• _Requirement_:
Your task is to transcribe all of the data below exactly, omitting the images.

Start of Block

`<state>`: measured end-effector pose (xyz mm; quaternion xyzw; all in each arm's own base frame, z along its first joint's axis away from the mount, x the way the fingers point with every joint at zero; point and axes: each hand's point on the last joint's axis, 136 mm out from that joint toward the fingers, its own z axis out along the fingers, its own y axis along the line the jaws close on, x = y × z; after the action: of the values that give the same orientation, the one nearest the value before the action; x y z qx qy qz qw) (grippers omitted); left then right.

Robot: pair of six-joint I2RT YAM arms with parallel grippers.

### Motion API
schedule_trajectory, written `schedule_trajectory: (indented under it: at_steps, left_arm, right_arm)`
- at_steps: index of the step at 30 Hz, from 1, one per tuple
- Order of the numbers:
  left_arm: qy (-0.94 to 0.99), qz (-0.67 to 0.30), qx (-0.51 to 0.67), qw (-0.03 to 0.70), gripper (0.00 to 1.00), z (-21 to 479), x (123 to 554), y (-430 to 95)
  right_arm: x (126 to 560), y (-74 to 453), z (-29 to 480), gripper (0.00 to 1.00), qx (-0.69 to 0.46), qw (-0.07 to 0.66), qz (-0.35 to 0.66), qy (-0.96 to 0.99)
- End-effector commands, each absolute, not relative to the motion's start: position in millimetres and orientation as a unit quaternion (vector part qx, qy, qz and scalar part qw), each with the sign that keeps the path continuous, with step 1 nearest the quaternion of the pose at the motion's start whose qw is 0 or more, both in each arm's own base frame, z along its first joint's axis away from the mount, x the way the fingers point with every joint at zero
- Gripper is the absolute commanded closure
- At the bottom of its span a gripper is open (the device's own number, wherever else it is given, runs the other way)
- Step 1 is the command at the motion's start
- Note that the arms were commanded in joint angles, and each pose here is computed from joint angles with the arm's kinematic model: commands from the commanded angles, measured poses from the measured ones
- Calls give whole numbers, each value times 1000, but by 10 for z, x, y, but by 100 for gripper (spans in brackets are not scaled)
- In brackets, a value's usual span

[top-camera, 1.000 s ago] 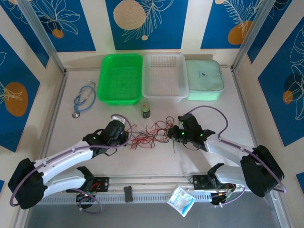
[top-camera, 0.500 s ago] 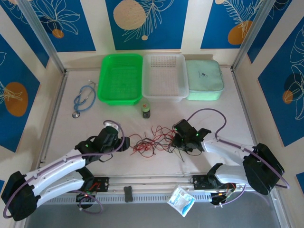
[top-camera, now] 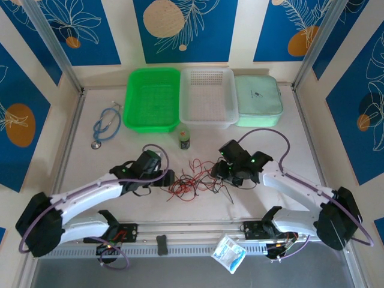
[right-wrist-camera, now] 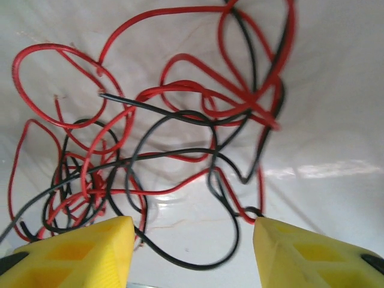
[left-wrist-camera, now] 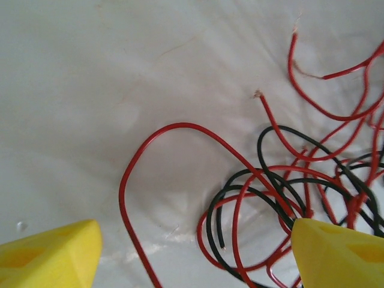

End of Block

• _Result of this exercise_:
`<state>`: measured end-effector pose (xyz mm; quaternion xyzw; all in each arm's own base frame, z along its first joint's axis away from the mount, x the way the fingers point with every joint at zero; point and axes: each hand's point on the last joint's axis, 136 mm out from that joint toward the fingers, its own z axis out along the fingers, its own y axis along the line the jaws close on, x = y × z; after the action: of the values that give the same orientation, the one nearest the value before the action; x y z qx qy qz qw) (grippers omitted); left then right.

Robot: pair of six-joint I2RT YAM arms with parallel grippers.

### Motion API
schedule_trajectory, written `schedule_trajectory: (indented under it: at_steps, left_arm, right_arm)`
- at_steps: index of the step at 30 Hz, from 1, one per tuple
- Order of the numbers:
  left_arm: qy (-0.94 to 0.99), qz (-0.67 to 0.30), qx (-0.51 to 0.67), qw (-0.03 to 0.70), gripper (0.00 to 1.00), z (-21 to 479), x (123 to 554), y (-430 to 95)
  right_arm: x (126 to 560), y (-74 to 453), z (-29 to 480), gripper (0.00 to 1.00), qx (-0.69 to 0.46), qw (-0.07 to 0.66), qz (-0.35 to 0.66), qy (-0.96 to 0.99)
- End-effector commands, each absolute, not relative to the motion's start: position in millimetres and orientation as a unit quaternion (vector part qx, qy, qz and scalar part qw), each with the sign that keeps the path continuous, with step 1 nearest the quaternion of the pose at the motion's start whose qw is 0 or more, both in each arm's own base frame, z along its first joint's axis away from the mount, x the way the fingers point with every joint at zero
- Gripper is the absolute commanded closure
- At the bottom of its span a gripper is open (the device's own number, wherever else it is given, runs the other way)
- Step 1 is the command at the motion's start
- Note that the arms were commanded in joint angles, and each pose here is computed from joint angles with the arm's kinematic model: commands from the commanded angles, measured poses from the measured ones
- Calls give whole numbers, each value times 1000, but by 10 for z, x, y, but by 100 for gripper (spans in brackets are not scaled)
- In brackets, a value's usual span

[top-camera, 1.000 s ago] 
[top-camera, 0.500 s ago] 
[top-camera, now] 
[right-wrist-camera, now] 
[left-wrist-camera, now] 

Nothing else is part of this answer.